「そういえばさ、柊百合と橘旭陽って幼なじみらしいよ」
「へぇ〜、ムカつくけど美男美女でお似合いだな」
最近は情報が回るのが早すぎる。
1日も経たずに、橘くんと百合ちゃんの関係性が広まっていた。
まぁ、2人か一緒に居れば自然とそうなるよね。
橘くんと百合ちゃんは何をしたって目立つ。
はー、美男美女かぁ。
お似合いって言葉はずるい。
たしかに2人並ぶと絵になるくらい素敵で魅入ってしまいそう。
お似合いという言葉だけで隣にいることをみんなから許されたみたいで、なんだか腹立たしかった。

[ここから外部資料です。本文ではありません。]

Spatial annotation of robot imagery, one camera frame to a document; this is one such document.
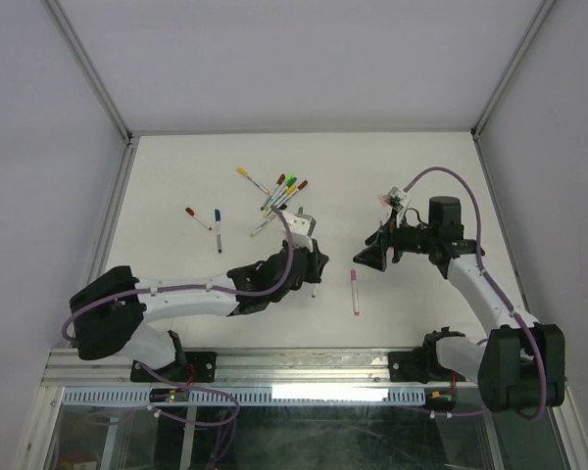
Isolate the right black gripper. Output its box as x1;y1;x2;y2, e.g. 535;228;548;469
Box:
352;208;436;271

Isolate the purple capped marker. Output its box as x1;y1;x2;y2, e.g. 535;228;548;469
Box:
350;268;361;316

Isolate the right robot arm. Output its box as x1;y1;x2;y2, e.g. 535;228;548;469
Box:
353;189;565;419

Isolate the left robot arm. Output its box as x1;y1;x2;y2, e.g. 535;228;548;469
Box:
65;240;329;381

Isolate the blue capped pen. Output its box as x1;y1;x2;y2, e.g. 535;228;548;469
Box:
215;209;222;254

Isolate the red capped pen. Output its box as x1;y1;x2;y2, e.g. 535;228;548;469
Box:
185;207;213;231

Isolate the dark red capped marker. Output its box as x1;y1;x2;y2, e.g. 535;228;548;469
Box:
275;180;308;208

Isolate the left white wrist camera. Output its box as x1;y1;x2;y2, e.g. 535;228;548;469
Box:
282;211;317;251

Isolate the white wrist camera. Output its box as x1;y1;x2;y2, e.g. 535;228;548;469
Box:
282;211;317;251
382;187;412;218

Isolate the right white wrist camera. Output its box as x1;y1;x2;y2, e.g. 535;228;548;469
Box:
382;187;412;218

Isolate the aluminium front rail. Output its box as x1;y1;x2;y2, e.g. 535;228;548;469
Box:
42;345;567;393

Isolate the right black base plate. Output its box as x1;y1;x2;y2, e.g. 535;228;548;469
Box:
388;347;484;384

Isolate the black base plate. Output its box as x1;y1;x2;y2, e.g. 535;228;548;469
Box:
129;351;218;384
388;347;484;384

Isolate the slotted grey cable duct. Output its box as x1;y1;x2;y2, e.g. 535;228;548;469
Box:
63;385;426;407

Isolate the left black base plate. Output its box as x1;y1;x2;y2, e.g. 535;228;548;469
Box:
129;351;218;384

わたしが橘くんと並んでもお似合いなんて言われるわけがないし、ファンの女の子から睨まれて終わるのが目に見えてる。
観賞用王子様だと、女の子が側にいないせいで取り巻きが居ないんじゃないかと錯覚してしまう。
あんなにかっこいい橘くんを女の子たちがほっとくわけないよね。
昨日まではあんなに近くに橘くんが居たのに。
百合ちゃんの存在によって、前よりずっと遠い人になった気がする。
寂しい。
橘くんと話したいよ…………。
昼休みに図書室の近くの校舎裏に行けばまた会えるかな?
今は水曜日まで待っていられない。
今度は橘くんの好きなブラックコーヒーでも持って行こう。